How To: Stand with your feet a little wider than shoulder-width apart, knees bent, a medball held in both hands. Explosive stand onto your tiptoes, raising the medball high and throwing your arms over your shoulders. (You should be in triple-extension now.) Now explosively bend your knees and hips and throw the ball straight at the ground. Catch it on the bounce, reset, and begin another rep.

Medball Chop

Why: This is another great core exercise that’ll hit your abs and obliques and force you to do so in a natural, explosive way. It also incorporates coordination, getting you moving from a high position to a low one.

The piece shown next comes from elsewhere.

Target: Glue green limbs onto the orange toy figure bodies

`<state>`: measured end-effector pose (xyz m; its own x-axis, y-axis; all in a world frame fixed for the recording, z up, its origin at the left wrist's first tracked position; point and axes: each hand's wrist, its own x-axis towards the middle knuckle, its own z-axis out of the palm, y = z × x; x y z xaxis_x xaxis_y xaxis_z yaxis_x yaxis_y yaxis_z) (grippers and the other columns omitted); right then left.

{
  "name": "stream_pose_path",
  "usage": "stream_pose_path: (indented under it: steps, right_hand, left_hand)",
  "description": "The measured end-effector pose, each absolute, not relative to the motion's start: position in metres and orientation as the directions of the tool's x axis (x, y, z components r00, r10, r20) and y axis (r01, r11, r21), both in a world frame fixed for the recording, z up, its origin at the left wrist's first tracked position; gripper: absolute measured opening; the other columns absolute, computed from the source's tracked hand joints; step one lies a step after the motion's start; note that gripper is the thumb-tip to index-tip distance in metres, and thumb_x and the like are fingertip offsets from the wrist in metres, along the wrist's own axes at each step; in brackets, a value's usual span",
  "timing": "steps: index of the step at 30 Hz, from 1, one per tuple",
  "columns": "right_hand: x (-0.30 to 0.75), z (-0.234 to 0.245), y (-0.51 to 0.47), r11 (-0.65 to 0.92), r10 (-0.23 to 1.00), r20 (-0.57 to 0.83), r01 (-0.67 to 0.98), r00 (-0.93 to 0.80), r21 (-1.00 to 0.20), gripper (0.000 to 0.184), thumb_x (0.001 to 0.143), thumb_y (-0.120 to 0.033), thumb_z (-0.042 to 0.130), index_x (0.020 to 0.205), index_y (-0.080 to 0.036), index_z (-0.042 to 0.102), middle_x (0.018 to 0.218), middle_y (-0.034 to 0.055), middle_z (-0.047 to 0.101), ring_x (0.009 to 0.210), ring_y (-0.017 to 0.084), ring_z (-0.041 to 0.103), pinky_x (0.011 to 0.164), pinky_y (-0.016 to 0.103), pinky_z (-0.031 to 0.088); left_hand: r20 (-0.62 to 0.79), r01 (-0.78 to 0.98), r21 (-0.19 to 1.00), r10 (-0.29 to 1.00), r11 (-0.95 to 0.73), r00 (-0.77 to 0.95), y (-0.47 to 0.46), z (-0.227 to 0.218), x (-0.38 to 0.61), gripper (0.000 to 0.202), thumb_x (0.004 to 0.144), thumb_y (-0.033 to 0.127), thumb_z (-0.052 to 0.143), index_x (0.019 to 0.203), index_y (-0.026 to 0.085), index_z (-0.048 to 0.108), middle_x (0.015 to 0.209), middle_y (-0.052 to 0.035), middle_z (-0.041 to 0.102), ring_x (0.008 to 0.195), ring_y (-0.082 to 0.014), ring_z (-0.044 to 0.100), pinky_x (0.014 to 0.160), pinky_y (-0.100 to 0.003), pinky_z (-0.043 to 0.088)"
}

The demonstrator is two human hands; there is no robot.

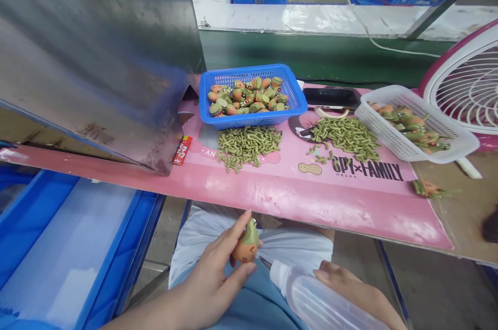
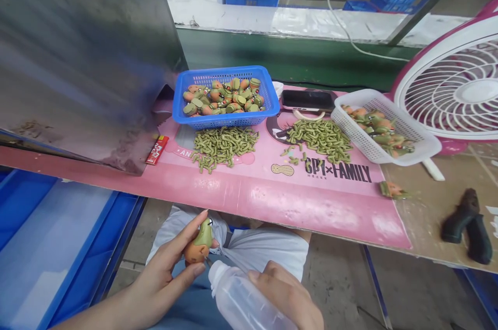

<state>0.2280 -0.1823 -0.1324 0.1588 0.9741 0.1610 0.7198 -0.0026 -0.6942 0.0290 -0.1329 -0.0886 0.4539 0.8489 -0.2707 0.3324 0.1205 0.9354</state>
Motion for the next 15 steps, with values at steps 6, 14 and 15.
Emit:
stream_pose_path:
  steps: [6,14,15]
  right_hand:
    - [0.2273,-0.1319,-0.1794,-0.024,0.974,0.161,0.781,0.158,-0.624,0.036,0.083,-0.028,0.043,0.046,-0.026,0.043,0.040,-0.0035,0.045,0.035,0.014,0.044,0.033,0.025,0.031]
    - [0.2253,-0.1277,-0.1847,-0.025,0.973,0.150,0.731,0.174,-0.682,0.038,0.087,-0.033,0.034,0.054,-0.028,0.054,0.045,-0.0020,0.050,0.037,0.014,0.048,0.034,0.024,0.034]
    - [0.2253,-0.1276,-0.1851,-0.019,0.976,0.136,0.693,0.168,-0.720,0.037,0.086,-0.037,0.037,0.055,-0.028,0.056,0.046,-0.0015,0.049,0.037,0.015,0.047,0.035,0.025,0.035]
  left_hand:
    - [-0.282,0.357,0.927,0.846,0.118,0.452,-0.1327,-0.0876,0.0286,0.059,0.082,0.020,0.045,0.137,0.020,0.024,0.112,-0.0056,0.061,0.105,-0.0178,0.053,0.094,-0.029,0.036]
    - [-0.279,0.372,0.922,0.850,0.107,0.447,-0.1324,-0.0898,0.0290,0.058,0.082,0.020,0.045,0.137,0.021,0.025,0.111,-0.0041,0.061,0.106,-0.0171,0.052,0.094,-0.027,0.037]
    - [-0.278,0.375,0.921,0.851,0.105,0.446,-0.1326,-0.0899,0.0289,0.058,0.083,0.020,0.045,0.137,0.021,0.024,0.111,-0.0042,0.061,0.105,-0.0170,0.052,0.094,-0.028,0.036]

How To: Start in athletic stance, with a medball over your right shoulder, arms extended. Breathe in. Then exhale and “chop” the ball across your body and downwards toward your left knee; let your torso and hips rotate as you do this. Be explosive as you do this; your knees and hips will rotate. Return to the start position and repeat.

Rainbow Slam

Why: This move will fire up your legs, glutes and core, and it’s another great example of triple-flexion, challenging you to explosive bend at the hips, knees, and ankles all at once while blending in a rotational component. It’s a great way to build coordination. The workout below incorporates rainbow slams and crushes your core.

How To: Start with the medball on the ground near your right foot. You should be in athletic stance, feet slightly wider than shoulder-width apart, knees bent. Keeping your feet facing forward, grasp the medball with both hands; your torso will have to rotate for this to happen. Explosively lift the medball overhead, standing onto your toes (triple-extension). Your torso will rotate as this happens. Continue that rotation and the movement and explosively throw the ball into the ground near your left foot. That’s 1 rep; grab the ball on a bounce (or off the ground) and rainbow slam the ball onto the other side.